= Instructions for the task =
Once the line containing "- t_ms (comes" is found in the entries below, restate it and each following line word for word, stopping after the line containing "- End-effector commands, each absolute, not".

= Provided records =
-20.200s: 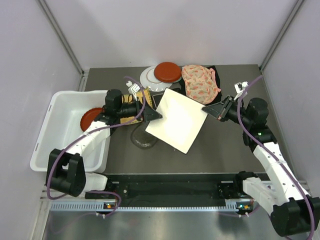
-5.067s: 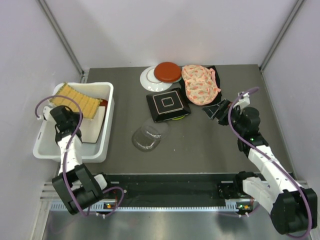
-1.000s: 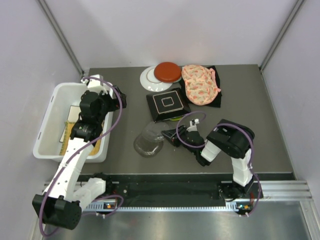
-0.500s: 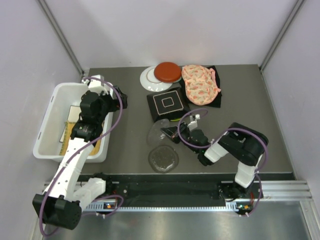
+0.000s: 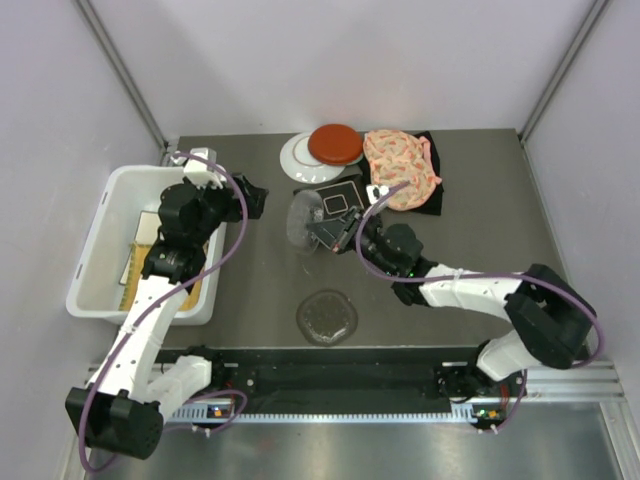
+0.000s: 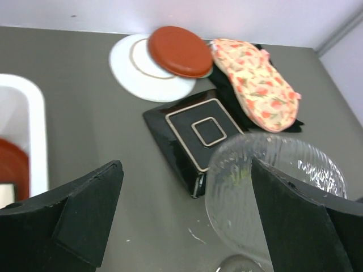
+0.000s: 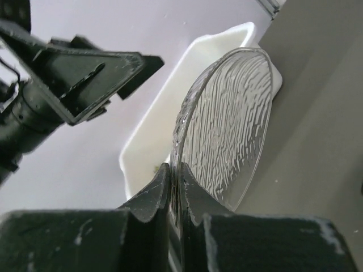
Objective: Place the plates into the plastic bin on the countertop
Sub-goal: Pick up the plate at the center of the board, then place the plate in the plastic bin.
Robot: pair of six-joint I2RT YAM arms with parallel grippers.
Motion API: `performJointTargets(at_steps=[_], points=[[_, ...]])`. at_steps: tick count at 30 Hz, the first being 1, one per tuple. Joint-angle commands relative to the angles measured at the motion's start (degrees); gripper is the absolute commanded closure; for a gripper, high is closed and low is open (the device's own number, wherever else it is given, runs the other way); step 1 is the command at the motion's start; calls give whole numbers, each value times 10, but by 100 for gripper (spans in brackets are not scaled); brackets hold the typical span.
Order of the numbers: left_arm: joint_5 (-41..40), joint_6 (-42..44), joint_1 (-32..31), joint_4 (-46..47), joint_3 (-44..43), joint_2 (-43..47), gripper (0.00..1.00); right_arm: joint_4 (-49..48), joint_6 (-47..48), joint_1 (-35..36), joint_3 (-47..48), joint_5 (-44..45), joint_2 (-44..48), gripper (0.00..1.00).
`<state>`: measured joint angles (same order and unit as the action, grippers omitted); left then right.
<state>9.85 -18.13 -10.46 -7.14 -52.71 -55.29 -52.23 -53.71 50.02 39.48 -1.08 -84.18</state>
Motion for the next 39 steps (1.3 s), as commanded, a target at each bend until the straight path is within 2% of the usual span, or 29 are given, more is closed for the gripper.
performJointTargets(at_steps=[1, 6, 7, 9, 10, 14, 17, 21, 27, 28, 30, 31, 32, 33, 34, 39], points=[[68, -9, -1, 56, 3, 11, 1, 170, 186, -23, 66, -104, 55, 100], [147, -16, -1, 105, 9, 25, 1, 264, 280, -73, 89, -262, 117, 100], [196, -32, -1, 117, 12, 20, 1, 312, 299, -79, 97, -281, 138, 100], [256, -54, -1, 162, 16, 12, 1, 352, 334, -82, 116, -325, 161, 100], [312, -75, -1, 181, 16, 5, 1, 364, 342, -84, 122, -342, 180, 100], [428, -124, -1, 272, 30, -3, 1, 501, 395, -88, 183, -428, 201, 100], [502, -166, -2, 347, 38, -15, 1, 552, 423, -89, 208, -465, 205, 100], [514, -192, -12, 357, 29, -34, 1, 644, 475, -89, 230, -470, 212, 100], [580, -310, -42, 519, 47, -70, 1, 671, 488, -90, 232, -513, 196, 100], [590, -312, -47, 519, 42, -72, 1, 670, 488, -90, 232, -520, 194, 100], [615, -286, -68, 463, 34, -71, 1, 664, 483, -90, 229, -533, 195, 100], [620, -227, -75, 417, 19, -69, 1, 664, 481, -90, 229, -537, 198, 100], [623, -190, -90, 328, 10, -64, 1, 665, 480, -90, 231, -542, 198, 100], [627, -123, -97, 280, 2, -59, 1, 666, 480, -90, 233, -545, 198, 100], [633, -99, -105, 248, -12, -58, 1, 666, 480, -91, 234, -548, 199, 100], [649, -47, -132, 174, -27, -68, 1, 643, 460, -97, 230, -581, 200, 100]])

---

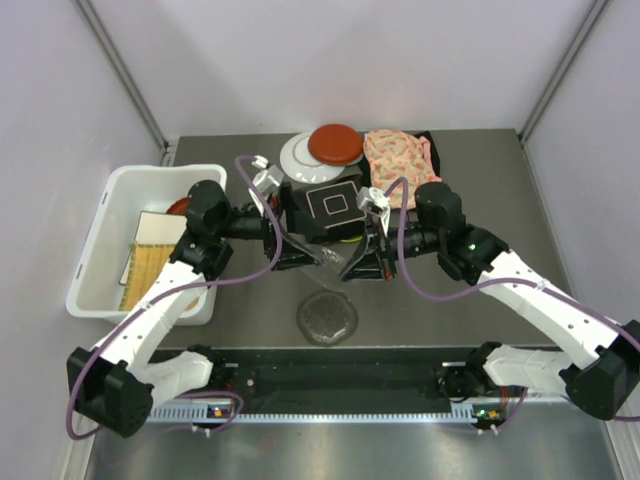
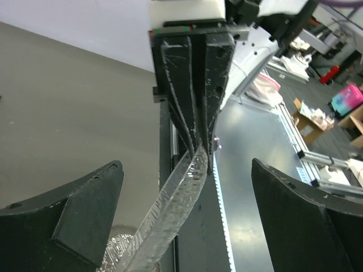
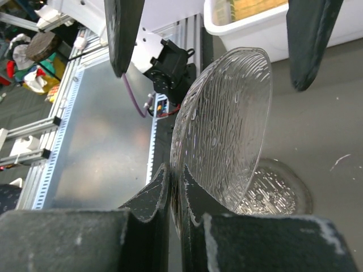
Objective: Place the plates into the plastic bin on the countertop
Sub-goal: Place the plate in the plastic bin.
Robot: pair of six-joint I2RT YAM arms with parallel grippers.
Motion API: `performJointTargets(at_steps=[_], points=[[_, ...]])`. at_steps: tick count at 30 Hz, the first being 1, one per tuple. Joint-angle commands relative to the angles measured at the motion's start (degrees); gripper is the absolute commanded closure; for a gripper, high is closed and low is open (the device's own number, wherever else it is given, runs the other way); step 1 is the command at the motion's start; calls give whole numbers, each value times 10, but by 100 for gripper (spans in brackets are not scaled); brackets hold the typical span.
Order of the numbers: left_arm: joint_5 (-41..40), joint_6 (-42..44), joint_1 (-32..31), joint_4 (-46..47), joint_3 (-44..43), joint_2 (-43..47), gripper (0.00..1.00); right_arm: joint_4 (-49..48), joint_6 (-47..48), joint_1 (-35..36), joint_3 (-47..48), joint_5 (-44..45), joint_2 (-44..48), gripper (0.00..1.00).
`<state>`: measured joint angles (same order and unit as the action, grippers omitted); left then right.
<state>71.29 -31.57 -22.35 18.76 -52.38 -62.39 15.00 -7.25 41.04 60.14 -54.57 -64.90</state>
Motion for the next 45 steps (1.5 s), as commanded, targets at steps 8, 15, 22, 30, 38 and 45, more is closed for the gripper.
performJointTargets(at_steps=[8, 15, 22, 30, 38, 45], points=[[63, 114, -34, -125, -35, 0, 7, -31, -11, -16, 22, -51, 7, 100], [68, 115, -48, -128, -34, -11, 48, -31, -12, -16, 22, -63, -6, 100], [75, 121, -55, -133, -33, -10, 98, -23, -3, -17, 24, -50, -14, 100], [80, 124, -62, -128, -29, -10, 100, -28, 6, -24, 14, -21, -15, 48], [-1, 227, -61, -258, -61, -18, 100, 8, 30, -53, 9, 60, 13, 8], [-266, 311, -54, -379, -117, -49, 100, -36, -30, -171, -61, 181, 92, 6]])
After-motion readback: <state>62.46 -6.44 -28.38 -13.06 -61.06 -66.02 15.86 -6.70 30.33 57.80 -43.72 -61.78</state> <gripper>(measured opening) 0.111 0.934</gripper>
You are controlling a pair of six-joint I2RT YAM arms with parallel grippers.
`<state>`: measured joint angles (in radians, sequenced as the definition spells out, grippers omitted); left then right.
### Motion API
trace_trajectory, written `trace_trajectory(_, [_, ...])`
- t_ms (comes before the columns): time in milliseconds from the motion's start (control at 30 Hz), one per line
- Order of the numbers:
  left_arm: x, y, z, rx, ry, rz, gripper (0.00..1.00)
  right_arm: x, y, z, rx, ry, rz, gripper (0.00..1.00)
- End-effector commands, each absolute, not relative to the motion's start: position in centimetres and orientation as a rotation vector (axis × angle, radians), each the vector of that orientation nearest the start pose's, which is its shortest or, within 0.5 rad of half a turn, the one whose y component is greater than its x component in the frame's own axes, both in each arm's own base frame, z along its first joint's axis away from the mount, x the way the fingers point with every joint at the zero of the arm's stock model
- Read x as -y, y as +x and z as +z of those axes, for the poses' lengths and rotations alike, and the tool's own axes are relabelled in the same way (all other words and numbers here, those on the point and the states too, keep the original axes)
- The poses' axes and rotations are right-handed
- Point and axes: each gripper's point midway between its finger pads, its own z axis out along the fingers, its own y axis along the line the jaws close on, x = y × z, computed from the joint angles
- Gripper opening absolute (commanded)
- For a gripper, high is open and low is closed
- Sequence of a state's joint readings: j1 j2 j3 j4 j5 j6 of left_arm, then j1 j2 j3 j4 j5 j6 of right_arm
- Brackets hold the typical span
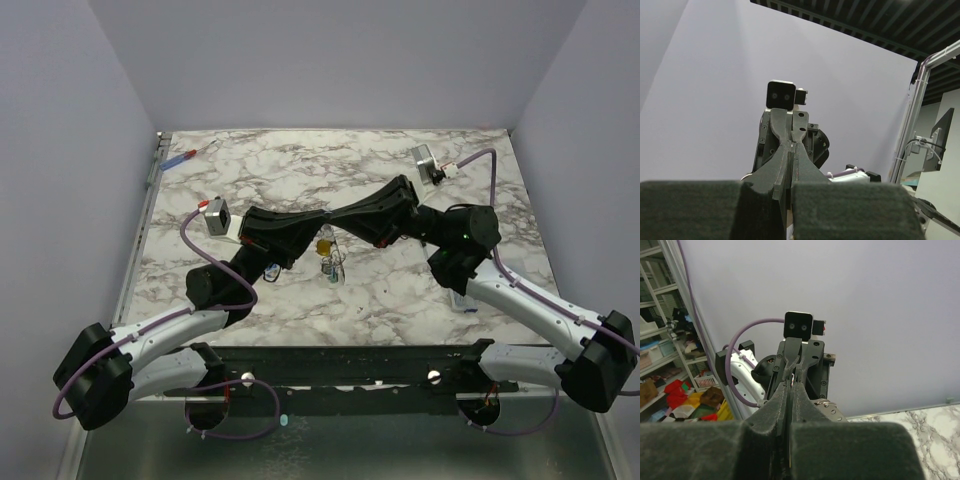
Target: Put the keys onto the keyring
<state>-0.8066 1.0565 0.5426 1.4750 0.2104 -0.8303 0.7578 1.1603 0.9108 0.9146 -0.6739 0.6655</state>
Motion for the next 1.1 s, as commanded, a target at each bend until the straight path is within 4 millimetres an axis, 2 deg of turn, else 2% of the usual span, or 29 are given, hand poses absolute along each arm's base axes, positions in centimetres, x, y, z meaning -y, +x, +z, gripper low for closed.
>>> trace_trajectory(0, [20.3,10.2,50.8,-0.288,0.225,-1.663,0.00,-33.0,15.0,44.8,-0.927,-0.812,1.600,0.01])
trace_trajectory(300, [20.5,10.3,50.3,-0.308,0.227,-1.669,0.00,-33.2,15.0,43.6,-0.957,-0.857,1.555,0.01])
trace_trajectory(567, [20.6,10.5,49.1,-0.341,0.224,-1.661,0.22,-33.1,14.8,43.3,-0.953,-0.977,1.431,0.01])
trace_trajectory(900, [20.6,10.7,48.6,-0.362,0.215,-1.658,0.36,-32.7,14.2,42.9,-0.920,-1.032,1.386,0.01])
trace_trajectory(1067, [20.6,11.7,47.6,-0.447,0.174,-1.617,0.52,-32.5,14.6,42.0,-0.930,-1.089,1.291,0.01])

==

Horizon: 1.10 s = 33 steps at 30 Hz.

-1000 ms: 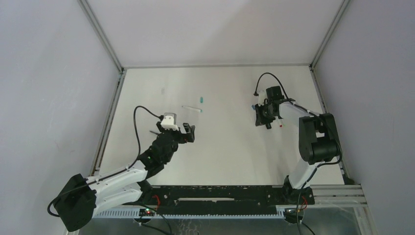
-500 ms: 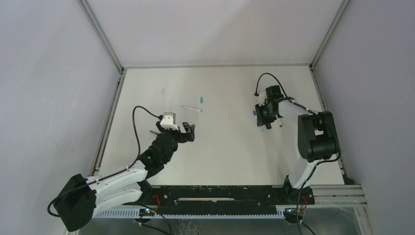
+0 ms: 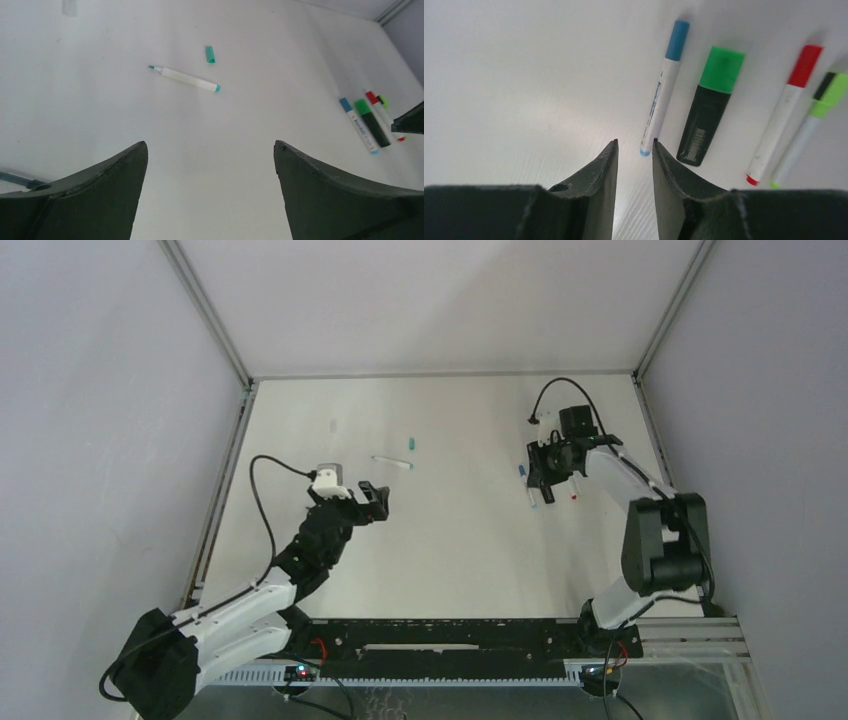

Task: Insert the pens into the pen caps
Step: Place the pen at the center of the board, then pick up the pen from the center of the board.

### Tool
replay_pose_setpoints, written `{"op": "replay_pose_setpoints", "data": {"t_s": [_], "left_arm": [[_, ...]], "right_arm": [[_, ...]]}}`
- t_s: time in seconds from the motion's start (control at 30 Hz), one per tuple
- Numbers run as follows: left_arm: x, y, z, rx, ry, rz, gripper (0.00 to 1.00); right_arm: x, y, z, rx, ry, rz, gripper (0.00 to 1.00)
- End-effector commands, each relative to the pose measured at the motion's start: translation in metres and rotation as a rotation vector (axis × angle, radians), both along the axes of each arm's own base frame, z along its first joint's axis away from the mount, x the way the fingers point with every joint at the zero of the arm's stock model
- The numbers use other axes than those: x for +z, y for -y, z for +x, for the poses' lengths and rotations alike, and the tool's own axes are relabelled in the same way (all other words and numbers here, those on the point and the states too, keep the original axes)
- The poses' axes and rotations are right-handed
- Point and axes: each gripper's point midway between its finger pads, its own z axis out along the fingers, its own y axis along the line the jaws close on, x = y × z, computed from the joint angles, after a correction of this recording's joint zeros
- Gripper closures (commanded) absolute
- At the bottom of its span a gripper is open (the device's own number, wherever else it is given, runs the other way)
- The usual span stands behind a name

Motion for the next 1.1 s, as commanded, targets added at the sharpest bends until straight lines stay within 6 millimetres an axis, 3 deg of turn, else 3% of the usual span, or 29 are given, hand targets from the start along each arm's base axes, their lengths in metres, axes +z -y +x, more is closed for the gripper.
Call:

= Answer =
- t_ms (comes before the columns): time in milliseconds from the motion's start (control at 30 Hz), one per line
- Order of the numbers:
  left_arm: x, y, z, rx, ry, rz, gripper (0.00..1.00)
  right_arm: x, y, z, rx, ry, rz, gripper (0.00..1.00)
- End-effector commands, each absolute, not relative to the motion's start: position in centimetres and orientation as a rotation vector (axis × angle, radians), each the vector of that orientation nearest the start pose's, which is its shortest or, within 0.5 rad of half a turn, the one whose y component is greater than its x component in the frame's own axes, both in each arm's own base frame, z along its first joint's axis away from the mount, x the way the fingers point with every joint at the zero of the arm's stock model

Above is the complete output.